Method (100) for decelerating a vehicle by means of an electric motor of said vehicle, said method (100) comprising and successively executing each of the following steps:

• Detecting (102) a decrease in a depression stroke of an accelerator of said vehicle,
• determining (103) a speed of said vehicle,
• determining (104) a maximum acceptable recharge level of a battery of said vehicle, said maximum acceptable recharge level being determined from the operating temperature and the state of charge of the battery,
• said method (100) for decelerating an electric vehicle being characterized in that it further comprises the steps of:
• determining (105) a constant deceleration of said vehicle as a function of said determined maximum acceptable recharge level of said battery, of said determined speed of said vehicle and of a weight of said vehicle,
• applying (106), by means of said electric motor, said determined constant deceleration to said vehicle.
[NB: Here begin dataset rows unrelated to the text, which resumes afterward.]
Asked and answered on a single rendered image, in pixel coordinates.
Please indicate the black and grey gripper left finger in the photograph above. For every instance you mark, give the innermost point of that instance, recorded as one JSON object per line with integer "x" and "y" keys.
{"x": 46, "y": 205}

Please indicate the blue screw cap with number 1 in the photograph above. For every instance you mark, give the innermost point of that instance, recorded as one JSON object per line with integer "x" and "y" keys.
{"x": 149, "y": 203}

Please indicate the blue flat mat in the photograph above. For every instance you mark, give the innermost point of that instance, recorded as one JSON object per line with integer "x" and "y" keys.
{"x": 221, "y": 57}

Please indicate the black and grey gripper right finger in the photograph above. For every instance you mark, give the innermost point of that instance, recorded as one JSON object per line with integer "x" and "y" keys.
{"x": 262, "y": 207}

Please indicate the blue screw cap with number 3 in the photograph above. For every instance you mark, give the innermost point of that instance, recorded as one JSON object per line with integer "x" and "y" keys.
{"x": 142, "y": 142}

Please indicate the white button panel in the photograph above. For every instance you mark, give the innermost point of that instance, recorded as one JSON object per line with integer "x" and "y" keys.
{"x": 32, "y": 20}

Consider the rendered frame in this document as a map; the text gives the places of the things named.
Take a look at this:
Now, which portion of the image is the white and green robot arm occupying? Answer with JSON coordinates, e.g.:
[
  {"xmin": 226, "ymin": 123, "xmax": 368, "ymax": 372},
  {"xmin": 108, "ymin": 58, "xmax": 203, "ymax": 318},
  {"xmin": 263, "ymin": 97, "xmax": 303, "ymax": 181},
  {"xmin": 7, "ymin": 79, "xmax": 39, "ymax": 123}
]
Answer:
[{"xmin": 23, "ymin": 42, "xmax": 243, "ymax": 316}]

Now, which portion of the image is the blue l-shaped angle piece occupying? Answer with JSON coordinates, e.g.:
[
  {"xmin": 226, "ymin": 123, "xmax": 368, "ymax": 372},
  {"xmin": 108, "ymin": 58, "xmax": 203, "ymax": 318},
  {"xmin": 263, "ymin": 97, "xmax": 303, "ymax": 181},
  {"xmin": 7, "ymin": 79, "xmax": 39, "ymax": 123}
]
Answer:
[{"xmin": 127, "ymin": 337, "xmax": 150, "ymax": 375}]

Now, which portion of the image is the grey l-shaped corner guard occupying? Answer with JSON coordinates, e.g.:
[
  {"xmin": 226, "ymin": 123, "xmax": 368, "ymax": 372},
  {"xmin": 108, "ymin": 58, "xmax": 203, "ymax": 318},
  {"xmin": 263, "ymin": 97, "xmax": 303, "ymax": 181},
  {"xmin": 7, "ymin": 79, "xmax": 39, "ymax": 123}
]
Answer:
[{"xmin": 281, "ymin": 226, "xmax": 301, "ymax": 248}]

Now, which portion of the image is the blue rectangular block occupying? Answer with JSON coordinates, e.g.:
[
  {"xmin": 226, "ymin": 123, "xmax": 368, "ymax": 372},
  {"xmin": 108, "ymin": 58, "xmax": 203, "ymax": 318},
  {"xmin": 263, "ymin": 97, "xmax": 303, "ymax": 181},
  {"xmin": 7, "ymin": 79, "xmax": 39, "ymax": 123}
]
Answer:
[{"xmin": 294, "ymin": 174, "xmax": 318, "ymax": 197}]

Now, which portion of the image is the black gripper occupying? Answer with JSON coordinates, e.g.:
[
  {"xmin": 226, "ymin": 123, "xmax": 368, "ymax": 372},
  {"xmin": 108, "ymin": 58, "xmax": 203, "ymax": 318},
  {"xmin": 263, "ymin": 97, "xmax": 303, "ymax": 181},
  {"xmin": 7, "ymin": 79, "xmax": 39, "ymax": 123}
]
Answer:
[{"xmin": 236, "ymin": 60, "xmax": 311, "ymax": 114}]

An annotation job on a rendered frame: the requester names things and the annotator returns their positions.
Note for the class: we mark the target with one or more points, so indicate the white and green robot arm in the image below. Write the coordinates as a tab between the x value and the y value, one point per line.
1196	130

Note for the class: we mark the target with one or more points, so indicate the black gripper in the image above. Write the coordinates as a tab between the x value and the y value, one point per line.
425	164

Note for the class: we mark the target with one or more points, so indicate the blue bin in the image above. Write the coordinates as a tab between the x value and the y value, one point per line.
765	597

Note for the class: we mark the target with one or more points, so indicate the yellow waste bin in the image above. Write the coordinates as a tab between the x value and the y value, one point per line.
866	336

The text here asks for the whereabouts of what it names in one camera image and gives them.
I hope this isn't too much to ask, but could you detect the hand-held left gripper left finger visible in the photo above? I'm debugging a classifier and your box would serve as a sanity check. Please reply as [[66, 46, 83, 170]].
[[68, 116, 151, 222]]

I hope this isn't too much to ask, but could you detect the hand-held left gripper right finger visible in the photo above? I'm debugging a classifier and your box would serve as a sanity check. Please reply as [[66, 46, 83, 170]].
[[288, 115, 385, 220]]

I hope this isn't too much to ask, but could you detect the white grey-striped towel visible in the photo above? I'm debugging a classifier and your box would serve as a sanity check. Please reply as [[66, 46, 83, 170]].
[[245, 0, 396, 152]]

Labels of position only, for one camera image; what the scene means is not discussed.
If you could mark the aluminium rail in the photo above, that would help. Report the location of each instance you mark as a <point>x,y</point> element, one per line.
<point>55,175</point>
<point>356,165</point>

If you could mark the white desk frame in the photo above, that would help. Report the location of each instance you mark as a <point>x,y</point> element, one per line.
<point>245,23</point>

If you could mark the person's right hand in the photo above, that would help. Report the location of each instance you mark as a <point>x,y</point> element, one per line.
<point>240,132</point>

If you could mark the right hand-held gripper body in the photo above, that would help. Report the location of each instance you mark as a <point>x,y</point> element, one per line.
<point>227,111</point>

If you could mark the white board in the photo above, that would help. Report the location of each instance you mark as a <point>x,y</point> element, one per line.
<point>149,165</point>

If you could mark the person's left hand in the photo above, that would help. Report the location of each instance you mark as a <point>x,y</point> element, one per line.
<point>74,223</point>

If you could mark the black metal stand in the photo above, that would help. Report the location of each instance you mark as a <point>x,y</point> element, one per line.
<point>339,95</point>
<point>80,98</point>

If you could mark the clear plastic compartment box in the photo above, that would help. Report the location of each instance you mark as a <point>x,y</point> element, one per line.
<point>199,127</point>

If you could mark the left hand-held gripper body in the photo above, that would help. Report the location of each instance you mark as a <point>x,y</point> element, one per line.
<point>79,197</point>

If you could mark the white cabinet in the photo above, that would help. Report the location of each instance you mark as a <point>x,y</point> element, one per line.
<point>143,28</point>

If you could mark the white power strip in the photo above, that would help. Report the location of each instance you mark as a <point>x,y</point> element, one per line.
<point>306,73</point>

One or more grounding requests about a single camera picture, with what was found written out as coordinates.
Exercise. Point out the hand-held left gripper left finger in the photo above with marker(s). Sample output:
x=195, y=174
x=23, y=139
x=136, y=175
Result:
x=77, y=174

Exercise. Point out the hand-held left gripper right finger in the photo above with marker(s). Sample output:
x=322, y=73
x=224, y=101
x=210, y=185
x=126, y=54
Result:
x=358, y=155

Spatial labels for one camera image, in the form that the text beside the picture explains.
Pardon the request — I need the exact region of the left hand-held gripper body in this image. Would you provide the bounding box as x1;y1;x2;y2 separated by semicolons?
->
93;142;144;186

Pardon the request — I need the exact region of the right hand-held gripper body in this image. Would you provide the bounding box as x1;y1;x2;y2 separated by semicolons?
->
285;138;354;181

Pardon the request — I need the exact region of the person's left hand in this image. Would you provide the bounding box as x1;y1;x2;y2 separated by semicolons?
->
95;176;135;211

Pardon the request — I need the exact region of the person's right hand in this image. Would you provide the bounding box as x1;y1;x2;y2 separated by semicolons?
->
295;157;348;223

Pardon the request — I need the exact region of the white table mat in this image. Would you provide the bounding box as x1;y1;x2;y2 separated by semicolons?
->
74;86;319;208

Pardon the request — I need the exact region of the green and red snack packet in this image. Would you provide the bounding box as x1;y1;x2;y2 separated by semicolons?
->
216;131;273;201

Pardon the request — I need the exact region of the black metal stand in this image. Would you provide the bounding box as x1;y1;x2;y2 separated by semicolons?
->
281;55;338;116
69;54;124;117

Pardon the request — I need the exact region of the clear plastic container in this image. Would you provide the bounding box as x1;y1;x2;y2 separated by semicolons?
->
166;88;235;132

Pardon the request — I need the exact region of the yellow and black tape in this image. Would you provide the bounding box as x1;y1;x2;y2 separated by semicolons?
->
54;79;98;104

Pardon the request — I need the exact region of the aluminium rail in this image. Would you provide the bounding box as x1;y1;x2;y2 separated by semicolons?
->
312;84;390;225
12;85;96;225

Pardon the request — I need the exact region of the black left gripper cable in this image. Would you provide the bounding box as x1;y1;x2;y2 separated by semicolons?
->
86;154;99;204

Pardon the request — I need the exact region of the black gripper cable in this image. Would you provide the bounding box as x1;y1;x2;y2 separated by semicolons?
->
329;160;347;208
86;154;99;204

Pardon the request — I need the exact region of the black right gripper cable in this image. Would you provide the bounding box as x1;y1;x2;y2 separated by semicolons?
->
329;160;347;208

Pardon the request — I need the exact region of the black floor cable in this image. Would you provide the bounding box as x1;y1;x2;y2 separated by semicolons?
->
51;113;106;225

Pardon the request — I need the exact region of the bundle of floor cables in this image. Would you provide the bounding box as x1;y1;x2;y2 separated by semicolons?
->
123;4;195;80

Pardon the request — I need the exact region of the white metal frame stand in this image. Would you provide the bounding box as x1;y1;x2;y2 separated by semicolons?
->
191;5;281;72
Method (100) of decelerating a vehicle according to claim 1 characterized in that if the determined constant deceleration is greater than a predetermined maximum deceleration, then said applied constant deceleration is limited to said predetermined maximum deceleration. Method (100) for decelerating a vehicle according to the preceding claim 2, characterized in that it includes a prior step of selecting (101) a predetermined maximum deceleration level from among at least a first predetermined maximum deceleration level and a second predetermined maximum deceleration. Method (100) for decelerating a vehicle according to any one of the preceding claims, characterized in that the determined constant deceleration is also a function of a mechanical efficiency of a traction chain of said vehicle. Method (100) for decelerating a vehicle according to the preceding claim 4, characterized in that the determined constant deceleration is also a function of an efficiency of conversion of a mechanical torque into electrical power produced by the electric motor. Method (100) for decelerating a vehicle according to any one of the preceding claims, characterized in that the step of applying (106) the determined constant deceleration is triggered as soon as the depression stroke of the accelerator is nothing. Method (100) for decelerating a vehicle according to any one of the preceding claims, characterized in that it comprises a stop step (107) of the constant deceleration applied, said stop step (107) being triggered when :

• the speed of the vehicle is zero,
• the driver activates the brake, or
• the driver activates the accelerator.

Method (100) for decelerating a vehicle according to any one of Claims 1 to 5, characterized in that the step of applying (106) the determined constant deceleration is triggered as soon as the driving stroke of the accelerator is below a predetermined deceleration triggering threshold value. Method (100) for decelerating an electric vehicle according to the preceding claim 8, characterized in that it comprises a stop step (107) of the constant deceleration applied, said stop step (107) being triggered when the stroke depression of the accelerator is greater than a predetermined deceleration stop threshold value. Vehicle (1) characterized in that it comprises a supervisor (2) constructed and arranged to control the steps of the method (100) for decelerating a vehicle according to at least one of the preceding claims.